= REQUIREMENT =
Print out the entries from the line containing "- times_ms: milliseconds" through the last line, exactly, and print nothing else. Pictures are not copied.

======== DATA LISTING

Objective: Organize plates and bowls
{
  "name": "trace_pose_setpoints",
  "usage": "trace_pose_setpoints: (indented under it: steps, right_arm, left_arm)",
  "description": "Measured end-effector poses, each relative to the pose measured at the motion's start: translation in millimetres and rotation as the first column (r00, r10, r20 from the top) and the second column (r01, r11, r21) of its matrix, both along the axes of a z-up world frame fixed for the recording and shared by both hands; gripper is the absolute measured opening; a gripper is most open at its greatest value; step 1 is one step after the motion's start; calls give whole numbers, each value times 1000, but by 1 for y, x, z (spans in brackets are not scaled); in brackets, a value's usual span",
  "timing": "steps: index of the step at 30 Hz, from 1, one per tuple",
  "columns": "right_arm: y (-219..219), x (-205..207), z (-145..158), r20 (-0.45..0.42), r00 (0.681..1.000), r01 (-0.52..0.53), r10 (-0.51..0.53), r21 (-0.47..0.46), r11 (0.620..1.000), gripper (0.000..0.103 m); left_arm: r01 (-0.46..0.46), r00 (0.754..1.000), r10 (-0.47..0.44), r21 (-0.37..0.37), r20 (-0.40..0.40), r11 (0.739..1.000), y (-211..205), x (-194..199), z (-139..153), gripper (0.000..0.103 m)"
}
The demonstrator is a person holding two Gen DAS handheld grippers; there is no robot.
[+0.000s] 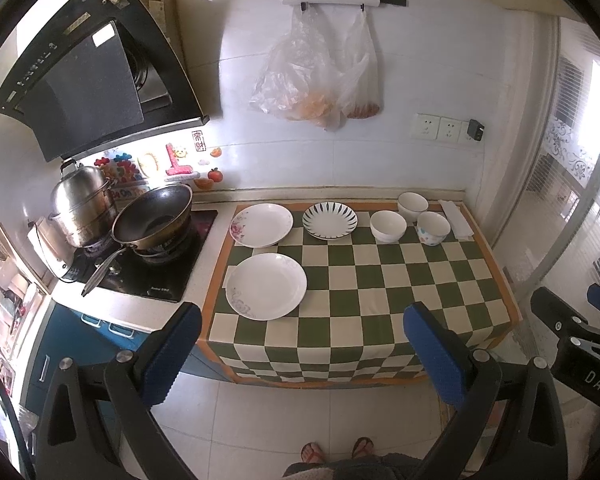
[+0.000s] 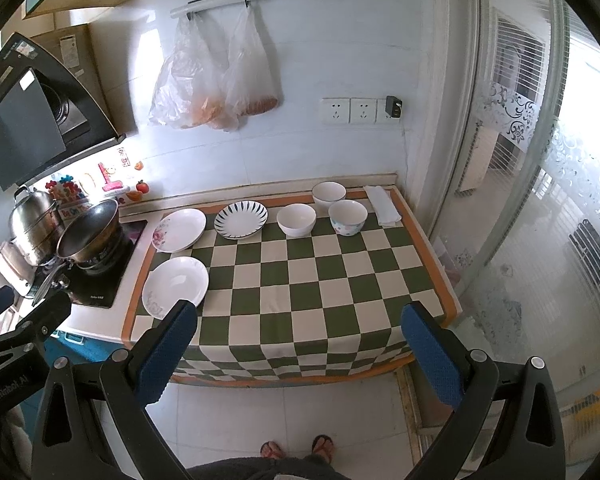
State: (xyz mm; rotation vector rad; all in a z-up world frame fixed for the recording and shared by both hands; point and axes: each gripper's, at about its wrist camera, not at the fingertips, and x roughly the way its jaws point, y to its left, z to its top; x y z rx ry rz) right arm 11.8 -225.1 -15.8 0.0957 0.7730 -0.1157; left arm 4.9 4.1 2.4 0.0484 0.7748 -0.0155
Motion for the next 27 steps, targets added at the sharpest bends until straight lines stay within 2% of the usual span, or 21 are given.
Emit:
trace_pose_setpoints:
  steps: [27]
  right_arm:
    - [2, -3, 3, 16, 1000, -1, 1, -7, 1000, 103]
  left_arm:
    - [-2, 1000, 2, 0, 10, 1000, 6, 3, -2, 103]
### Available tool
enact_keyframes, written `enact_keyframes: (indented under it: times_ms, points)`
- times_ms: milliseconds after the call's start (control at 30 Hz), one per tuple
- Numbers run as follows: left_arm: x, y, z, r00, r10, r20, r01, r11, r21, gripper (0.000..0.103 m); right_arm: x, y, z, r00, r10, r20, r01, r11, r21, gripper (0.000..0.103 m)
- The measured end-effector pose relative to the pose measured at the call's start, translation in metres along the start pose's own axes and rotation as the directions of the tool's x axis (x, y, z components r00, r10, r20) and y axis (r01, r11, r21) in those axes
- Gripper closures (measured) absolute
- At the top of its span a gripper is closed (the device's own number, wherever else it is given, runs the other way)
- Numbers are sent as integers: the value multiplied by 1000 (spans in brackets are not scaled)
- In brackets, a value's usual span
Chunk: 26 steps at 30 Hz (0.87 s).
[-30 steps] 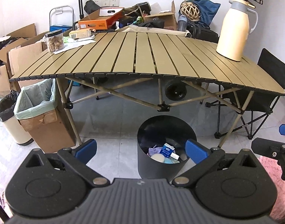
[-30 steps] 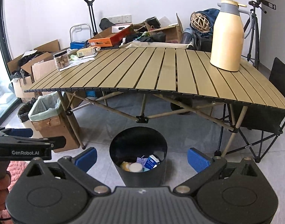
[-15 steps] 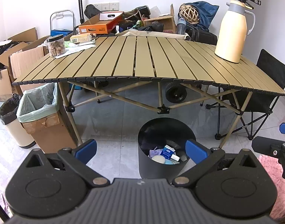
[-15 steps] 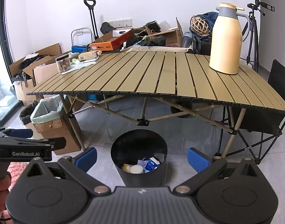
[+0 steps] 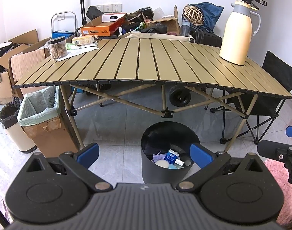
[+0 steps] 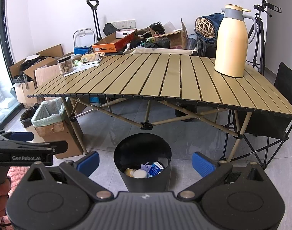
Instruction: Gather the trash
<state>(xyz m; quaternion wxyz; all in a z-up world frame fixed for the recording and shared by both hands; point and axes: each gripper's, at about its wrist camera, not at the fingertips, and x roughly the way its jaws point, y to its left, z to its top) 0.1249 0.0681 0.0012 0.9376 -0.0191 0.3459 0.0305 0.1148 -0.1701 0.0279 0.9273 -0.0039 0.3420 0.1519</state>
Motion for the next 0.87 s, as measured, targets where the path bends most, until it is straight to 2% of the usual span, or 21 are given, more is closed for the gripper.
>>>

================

= SOLUTION BELOW =
- times_ms: milliseconds after the call's start (control at 30 Hz), one per tuple
- Numbers run as follows: left_arm: x, y, z, r00, r10, r20, r01, r11, r21, gripper (0.000..0.103 m); right_arm: x, y, z, r00, r10, r20, r01, r11, r21, gripper (0.000..0.103 m)
- The measured end-effector pose relative to the pose measured at the call's start, translation in metres along the start pose's own axes and rotation as the directions of the tool's x axis (x, y, z components r00, r10, r20) and y axis (r01, r11, r21) in those axes
- Gripper closures (measured) absolute
- At the top of its span a gripper is closed (the device's own number, wherever else it is given, runs the other way)
- Numbers are sent as integers: the value multiplied by 1000 (spans in brackets are not scaled)
- In brackets, a value's usual span
Chunk: 26 steps at 30 Hz (0.87 s).
[-30 steps] 
[-30 steps] 
[-15 steps] 
[-15 steps] 
[+0 steps] 
[+0 steps] 
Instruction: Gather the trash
<state>(xyz m; quaternion wxyz; all in a z-up world frame fixed for the recording and shared by both hands; point and axes: each gripper's, at about its wrist camera, not at the fingertips, and x roughly the way its jaws point, y to its left, z to its top) 0.1249 0.0681 0.0012 0.9376 -0.0191 0.3459 0.0305 0.1148 -0.1701 0.0279 0.9273 -0.0039 0.3420 0.1519</state>
Motion for the next 0.87 s, as measured, targets where the path bends most, until it is straight to 2% of the usual span, or 21 are given, more is closed for the gripper.
>>>

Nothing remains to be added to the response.